University looks to revive Quigley’s

Quigley’s may once again become a dining venue if GW officials win approval from the city to restore the abandoned building to its former status as a student hangout. The University introduced its plans to expand and renovate the G Street building at a Thursday D.C. Zoning Commission hearing.

The commission’s four-member panel listened to GW’s proposal for developing the 2000 block of F and G streets where Quigley’s is located. In addition to refurbishing Quigley’s, the University plans to construct a 379-bed residence hall in the parking lot behind Francis Scott Key Hall on F Street (see “D.C. examines dorm. proposal.” p. 8).

“No vendor has been chosen, but the facility will serve students (and) faculty and will be open to the general public,” said Michelle Honey, director of Architecture, Engineering and Construction for GW.

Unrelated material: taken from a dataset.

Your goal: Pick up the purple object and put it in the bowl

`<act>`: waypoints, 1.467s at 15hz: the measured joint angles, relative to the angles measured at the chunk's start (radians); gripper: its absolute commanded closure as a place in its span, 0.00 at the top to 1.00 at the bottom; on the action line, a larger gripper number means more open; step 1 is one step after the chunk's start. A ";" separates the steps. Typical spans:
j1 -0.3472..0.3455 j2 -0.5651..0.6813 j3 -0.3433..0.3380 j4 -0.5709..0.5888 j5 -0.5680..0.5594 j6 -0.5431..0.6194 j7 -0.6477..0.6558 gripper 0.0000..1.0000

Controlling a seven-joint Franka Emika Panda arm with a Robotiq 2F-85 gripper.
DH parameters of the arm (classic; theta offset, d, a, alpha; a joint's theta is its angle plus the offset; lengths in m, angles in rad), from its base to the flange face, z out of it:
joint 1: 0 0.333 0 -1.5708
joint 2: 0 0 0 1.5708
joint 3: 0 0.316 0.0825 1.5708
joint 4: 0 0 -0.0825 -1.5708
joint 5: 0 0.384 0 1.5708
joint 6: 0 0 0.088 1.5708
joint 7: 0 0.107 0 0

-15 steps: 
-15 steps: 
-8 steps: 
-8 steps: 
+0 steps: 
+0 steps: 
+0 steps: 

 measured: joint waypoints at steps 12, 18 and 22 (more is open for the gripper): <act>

University Senior Counsel Charles Barber said the D.C. Zoning Commission would need to approve GW’s proposal to renovate Quigley’s, which was a soda shop for more than 60 years until the 1970s.

“The only time frame is that we would begin the approval process by summer of 2006,” Barber said.

He added that the University has yet to make a decision on what type of facility would go inside Quigley’s.

Junior Ryan Geist, director of the Student Association’s Dining Services Commission, said he has not been involved in discussions regarding Quigley’s future and does not foresee a decision “anytime soon.”

Some GW students said they would like to see a 24-hour dining option in Quigley’s, noting that GW suffers from a lack of on-campus late-night eating establishments since Aramark, which runs University dining venues, reduced its hours of operation this year.

“There should definitely be a 24-hour restaurant now because of Aramark and everything. Stuff isn’t open half the time,” said freshman Ericka Galegher.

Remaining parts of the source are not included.